__Exercise instructions__:
Set down, unchanged, the line holding "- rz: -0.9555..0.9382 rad" and all lines that follow it to the end of the material, leaving pictures out.

__Given data__:
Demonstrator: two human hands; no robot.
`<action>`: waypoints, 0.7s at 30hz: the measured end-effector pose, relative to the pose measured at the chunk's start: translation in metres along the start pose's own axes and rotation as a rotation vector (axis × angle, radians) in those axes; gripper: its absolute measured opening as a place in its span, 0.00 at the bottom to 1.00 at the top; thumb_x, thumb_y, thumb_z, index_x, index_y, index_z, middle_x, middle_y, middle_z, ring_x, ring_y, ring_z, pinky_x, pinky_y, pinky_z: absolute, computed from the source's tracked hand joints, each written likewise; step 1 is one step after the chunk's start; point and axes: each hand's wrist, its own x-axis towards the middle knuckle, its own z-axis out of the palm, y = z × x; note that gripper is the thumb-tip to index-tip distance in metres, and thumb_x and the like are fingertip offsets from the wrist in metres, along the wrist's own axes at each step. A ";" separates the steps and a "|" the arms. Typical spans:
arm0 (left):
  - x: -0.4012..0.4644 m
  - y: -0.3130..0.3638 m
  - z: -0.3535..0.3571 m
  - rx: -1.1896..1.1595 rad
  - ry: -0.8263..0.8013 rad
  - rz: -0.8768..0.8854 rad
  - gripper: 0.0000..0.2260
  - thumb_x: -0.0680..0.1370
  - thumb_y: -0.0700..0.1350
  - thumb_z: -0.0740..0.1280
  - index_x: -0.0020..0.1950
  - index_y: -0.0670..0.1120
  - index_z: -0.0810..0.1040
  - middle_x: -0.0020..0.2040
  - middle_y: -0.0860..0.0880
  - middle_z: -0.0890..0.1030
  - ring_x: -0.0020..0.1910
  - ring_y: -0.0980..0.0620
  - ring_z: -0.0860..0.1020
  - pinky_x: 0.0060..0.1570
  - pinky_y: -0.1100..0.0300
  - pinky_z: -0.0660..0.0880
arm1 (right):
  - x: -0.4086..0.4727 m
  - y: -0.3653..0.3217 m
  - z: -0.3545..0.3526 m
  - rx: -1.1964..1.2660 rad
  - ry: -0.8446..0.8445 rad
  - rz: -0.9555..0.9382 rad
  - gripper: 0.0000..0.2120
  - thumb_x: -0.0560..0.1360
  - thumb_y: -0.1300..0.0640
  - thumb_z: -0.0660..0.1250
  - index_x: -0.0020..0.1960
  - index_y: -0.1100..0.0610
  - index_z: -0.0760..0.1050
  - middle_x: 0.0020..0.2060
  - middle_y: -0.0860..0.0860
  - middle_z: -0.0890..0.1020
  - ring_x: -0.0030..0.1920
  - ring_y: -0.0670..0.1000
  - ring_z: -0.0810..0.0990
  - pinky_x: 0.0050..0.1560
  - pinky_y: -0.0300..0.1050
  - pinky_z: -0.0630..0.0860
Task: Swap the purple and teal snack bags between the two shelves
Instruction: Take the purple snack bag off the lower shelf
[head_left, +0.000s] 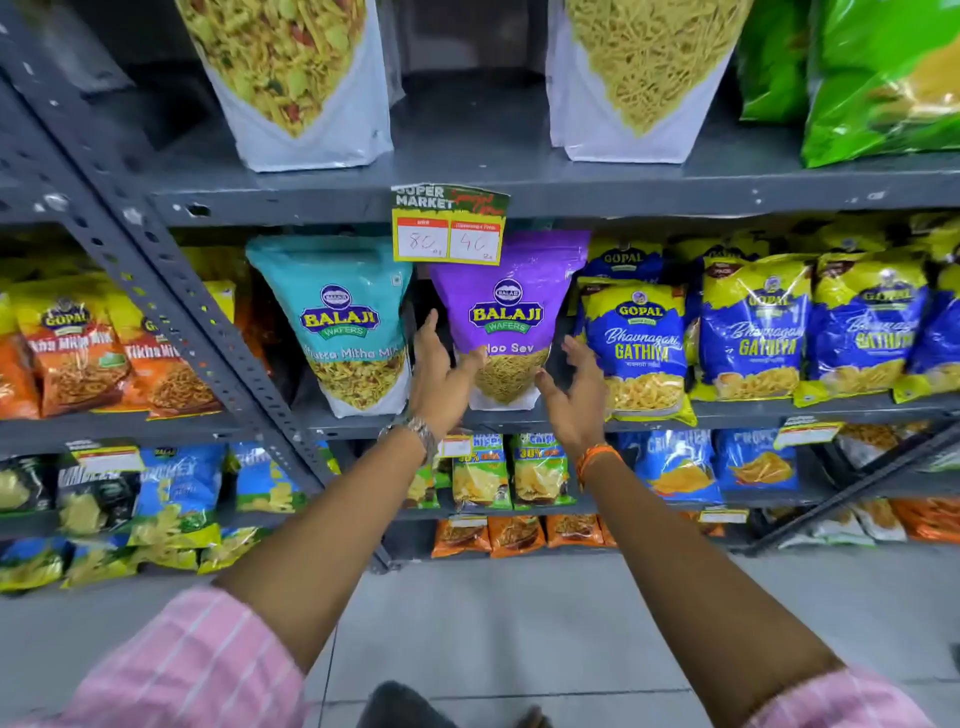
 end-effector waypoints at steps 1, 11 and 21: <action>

__Solution__:
  - rz: -0.9555..0.9382 rad
  - gripper: 0.0000..0.2120
  - thumb_x: -0.0560..0.1360
  - thumb_y: -0.1300..0.0640
  - thumb_z: -0.0660..0.1250
  - index_x: -0.0020..0.1960
  - index_y: -0.1100..0.0610
  - index_z: -0.0760..0.1050
  - middle_x: 0.0020..0.2060
  - middle_y: -0.0860..0.0860
  - middle_z: -0.0890..0.1020
  - ring_x: -0.0030..0.1920
  - ring_y: -0.0670..0.1000
  - ring_z: -0.0810..0.0990
  - pinky_x: 0.0050..0.1560
  - pinky_y: -0.0300..0.1050
  - pinky_z: -0.0630..0.0860
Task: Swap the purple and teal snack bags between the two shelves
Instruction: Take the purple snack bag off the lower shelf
[head_left, +0.000s] 
 end-effector waypoints at steps 1, 11 and 21: <action>

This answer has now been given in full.